## [Exercise instructions]
Please retype the data in full and exactly; the pictures are not part of the copy.

(Data records)
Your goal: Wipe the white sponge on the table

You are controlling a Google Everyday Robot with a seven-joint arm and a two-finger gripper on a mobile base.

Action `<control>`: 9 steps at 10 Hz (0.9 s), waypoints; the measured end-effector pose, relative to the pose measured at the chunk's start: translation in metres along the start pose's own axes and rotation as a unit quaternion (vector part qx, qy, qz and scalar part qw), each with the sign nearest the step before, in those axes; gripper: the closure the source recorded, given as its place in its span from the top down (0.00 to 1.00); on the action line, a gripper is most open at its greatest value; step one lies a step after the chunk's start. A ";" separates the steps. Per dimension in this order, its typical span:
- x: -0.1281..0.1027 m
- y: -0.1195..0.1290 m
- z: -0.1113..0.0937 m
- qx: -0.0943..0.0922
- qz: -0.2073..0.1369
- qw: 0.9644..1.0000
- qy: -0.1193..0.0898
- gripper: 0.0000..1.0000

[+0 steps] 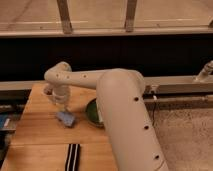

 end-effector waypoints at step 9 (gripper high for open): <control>0.072 0.035 -0.002 -0.008 0.036 0.997 0.074 0.00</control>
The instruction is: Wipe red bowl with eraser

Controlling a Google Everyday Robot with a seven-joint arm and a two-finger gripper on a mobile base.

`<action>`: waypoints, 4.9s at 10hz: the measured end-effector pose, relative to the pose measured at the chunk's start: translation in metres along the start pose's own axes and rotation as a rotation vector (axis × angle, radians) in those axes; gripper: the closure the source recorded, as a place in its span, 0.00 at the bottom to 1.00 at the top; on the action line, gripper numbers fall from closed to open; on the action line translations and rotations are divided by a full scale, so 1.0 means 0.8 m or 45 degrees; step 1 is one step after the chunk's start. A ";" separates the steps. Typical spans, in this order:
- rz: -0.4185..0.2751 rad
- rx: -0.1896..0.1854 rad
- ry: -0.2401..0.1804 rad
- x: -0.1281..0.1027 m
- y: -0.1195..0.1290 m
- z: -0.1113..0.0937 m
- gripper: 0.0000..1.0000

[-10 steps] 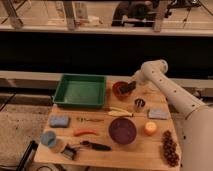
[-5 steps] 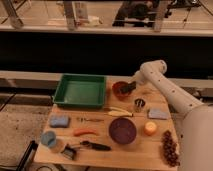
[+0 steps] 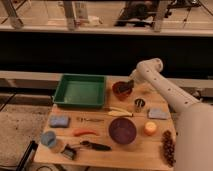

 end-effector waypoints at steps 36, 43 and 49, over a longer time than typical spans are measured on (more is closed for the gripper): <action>-0.116 0.028 0.253 0.028 0.018 -0.022 1.00; -0.181 0.031 0.274 0.006 -0.028 -0.001 1.00; -0.235 0.036 0.269 -0.029 -0.052 0.013 1.00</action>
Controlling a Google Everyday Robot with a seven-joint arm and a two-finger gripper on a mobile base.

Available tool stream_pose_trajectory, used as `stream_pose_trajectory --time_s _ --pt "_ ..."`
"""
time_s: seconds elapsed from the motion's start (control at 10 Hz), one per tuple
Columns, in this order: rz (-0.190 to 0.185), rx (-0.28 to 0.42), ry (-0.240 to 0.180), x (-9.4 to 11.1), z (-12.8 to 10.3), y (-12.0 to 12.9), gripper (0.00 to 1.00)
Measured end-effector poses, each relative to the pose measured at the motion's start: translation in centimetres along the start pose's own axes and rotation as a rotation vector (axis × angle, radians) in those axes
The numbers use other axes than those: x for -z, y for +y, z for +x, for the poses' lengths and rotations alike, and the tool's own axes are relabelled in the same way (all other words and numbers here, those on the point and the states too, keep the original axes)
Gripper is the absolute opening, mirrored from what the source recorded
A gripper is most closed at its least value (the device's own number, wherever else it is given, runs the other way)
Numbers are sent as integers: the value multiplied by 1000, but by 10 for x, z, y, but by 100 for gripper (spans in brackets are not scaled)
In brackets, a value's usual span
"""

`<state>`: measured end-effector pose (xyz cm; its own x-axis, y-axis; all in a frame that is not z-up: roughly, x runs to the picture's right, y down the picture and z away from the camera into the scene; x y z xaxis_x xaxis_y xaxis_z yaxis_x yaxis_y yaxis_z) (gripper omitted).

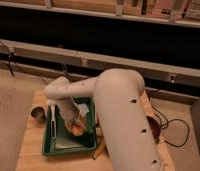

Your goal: Place apple in table surface

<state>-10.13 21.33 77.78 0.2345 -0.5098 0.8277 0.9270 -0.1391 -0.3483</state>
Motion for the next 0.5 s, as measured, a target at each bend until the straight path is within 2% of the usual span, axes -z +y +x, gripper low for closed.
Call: stream_pose_trajectory --time_s 0.3,0.5 --pt "-1 -103 32 18 -11 24 0" --pt "7 -171 39 19 -16 47 0"
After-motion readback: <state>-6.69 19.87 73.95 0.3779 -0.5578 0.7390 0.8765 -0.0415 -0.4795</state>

## [Answer for this exercise]
Your goal: Wipe the white sponge on the table

You are controlling a Google Everyday Robot with a seven-joint arm and a two-finger gripper on a mobile base.

Action `<control>`: 9 steps at 10 Hz (0.9 s), waypoints; the measured end-effector pose, relative to the pose measured at the chunk's start: translation in metres along the start pose's own axes and rotation as a unit quaternion (vector part qx, qy, qz and scalar part qw), each with the sign nearest the step before, in those axes; gripper: the closure the source recorded, given as its place in its span from the top down (0.00 to 1.00); on the action line, a gripper is most open at its greatest value; step one lies a step after the chunk's start. A ";" separates the steps. Per dimension in this order, its typical span:
- x: -0.1281..0.1027 m
- y: -0.1195..0.1290 m
- z: -0.1113..0.0937 m
- qx: -0.0943..0.0922
- qz: -0.2073..0.1369
- qw: 0.9644..1.0000
- qy: -0.1193..0.0898
- gripper: 0.0000..1.0000

[+0 steps] 

 end-effector waypoints at step 9 (gripper high for open): <control>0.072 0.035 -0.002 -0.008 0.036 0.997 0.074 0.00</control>
The instruction is: Wipe red bowl with eraser

Controlling a Google Everyday Robot with a seven-joint arm and a two-finger gripper on a mobile base.

`<action>`: waypoints, 4.9s at 10hz: the measured end-effector pose, relative to the pose measured at the chunk's start: translation in metres along the start pose's own axes and rotation as a rotation vector (axis × angle, radians) in those axes; gripper: the closure the source recorded, as a place in its span, 0.00 at the bottom to 1.00 at the top; on the action line, gripper numbers fall from closed to open; on the action line translations and rotations are divided by a full scale, so 1.0 means 0.8 m or 45 degrees; step 1 is one step after the chunk's start. A ";" separates the steps. Typical spans, in this order:
- rz: -0.4185..0.2751 rad
- rx: -0.1896..0.1854 rad
- ry: -0.2401..0.1804 rad
- x: -0.1281..0.1027 m
- y: -0.1195..0.1290 m
- z: -0.1113..0.0937 m
- gripper: 0.0000..1.0000

[-10 steps] 
[-5 steps] 
[+0 steps] 

 end-effector waypoints at steps 36, 43 and 49, over a longer time than typical spans are measured on (more is closed for the gripper): <action>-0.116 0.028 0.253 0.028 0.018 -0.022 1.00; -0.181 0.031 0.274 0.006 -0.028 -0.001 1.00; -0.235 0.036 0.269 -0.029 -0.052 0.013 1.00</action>
Controlling a Google Everyday Robot with a seven-joint arm and a two-finger gripper on a mobile base.

Available tool stream_pose_trajectory, used as `stream_pose_trajectory --time_s _ --pt "_ ..."`
"""
time_s: seconds elapsed from the motion's start (control at 10 Hz), one per tuple
Columns, in this order: rz (-0.190 to 0.185), rx (-0.28 to 0.42), ry (-0.240 to 0.180), x (-9.4 to 11.1), z (-12.8 to 10.3), y (-12.0 to 12.9), gripper (0.00 to 1.00)
Measured end-effector poses, each relative to the pose measured at the motion's start: translation in centimetres along the start pose's own axes and rotation as a rotation vector (axis × angle, radians) in those axes
The numbers use other axes than those: x for -z, y for +y, z for +x, for the poses' lengths and rotations alike, and the tool's own axes are relabelled in the same way (all other words and numbers here, those on the point and the states too, keep the original axes)
Gripper is the absolute opening, mirrored from what the source recorded
A gripper is most closed at its least value (the device's own number, wherever else it is given, runs the other way)
Numbers are sent as integers: the value multiplied by 1000, but by 10 for x, z, y, but by 100 for gripper (spans in brackets are not scaled)
In brackets, a value's usual span
"""

`<state>`: measured end-effector pose (xyz cm; its own x-axis, y-axis; all in a frame that is not z-up: roughly, x runs to the picture's right, y down the picture and z away from the camera into the scene; x y z xaxis_x xaxis_y xaxis_z yaxis_x yaxis_y yaxis_z) (gripper omitted).


Your goal: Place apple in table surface

<state>-10.13 21.33 77.78 0.2345 -0.5098 0.8277 0.9270 -0.1391 -0.3483</state>
Motion for the next 0.5 s, as measured, a target at each bend until the straight path is within 2% of the usual span, axes -z +y +x, gripper low for closed.
Call: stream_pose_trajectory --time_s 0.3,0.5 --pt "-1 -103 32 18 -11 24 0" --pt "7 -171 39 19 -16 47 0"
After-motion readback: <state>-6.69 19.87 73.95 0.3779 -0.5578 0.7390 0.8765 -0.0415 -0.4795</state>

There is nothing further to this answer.